** Description of the task **
Check each line of the data below for the string "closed". Then give the number of lines that have it, without anything else.
▽
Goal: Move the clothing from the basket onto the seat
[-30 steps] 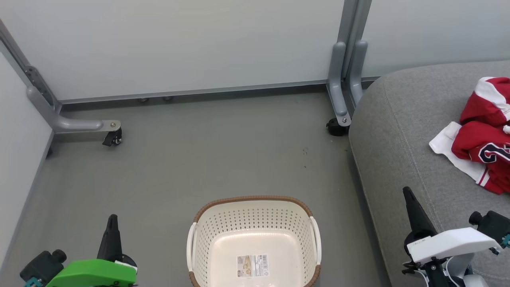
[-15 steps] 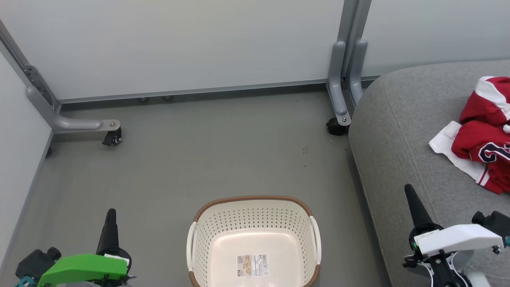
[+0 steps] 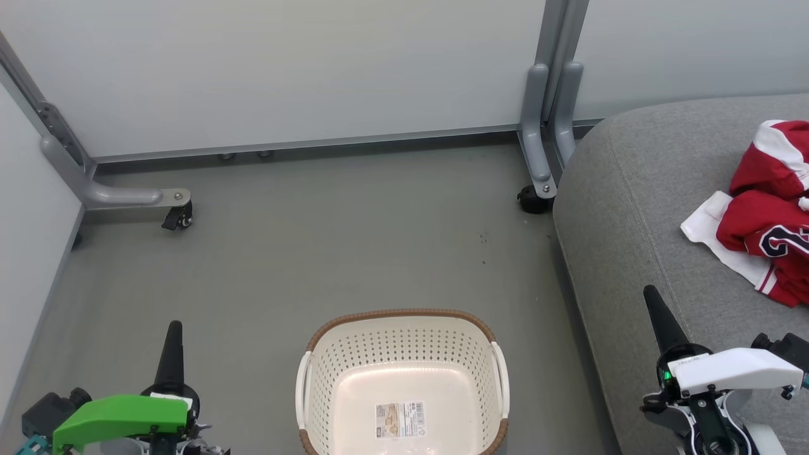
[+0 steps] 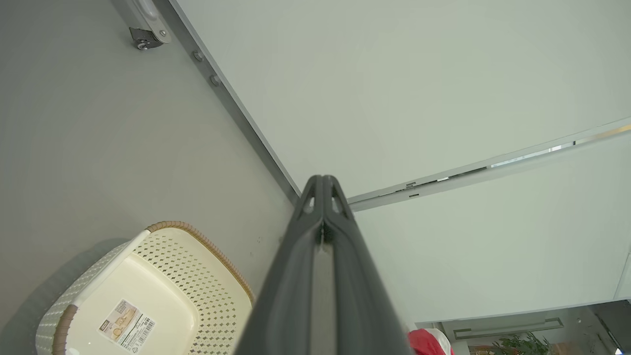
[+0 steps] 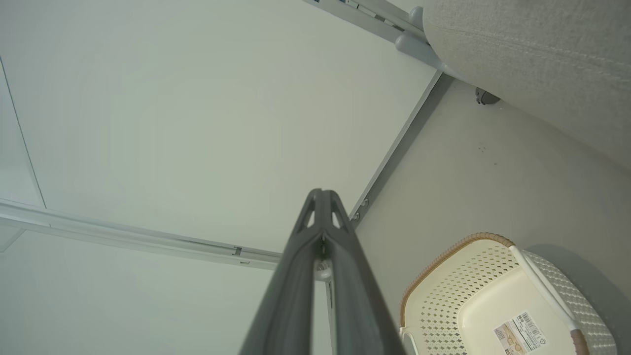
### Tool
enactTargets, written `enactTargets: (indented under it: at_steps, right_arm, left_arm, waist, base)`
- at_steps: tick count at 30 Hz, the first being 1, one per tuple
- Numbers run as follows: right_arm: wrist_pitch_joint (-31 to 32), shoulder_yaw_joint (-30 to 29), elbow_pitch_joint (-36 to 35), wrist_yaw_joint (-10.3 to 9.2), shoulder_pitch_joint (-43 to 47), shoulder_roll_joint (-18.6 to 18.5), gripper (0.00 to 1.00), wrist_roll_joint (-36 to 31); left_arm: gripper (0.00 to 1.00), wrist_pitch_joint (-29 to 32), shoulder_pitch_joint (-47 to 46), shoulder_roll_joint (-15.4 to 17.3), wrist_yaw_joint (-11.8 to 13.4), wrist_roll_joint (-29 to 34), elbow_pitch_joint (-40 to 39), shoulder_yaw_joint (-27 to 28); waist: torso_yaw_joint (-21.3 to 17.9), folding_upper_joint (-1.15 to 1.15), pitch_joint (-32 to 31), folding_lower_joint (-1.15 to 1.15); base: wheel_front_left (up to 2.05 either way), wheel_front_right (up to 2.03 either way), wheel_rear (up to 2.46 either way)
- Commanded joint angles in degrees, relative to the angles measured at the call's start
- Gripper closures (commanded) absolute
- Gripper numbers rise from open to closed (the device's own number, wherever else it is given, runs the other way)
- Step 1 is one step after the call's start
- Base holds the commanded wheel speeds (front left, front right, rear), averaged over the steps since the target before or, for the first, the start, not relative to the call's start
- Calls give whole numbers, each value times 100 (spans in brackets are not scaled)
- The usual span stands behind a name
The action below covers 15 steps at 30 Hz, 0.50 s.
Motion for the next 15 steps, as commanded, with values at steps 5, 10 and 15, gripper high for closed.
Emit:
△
** Answer space **
2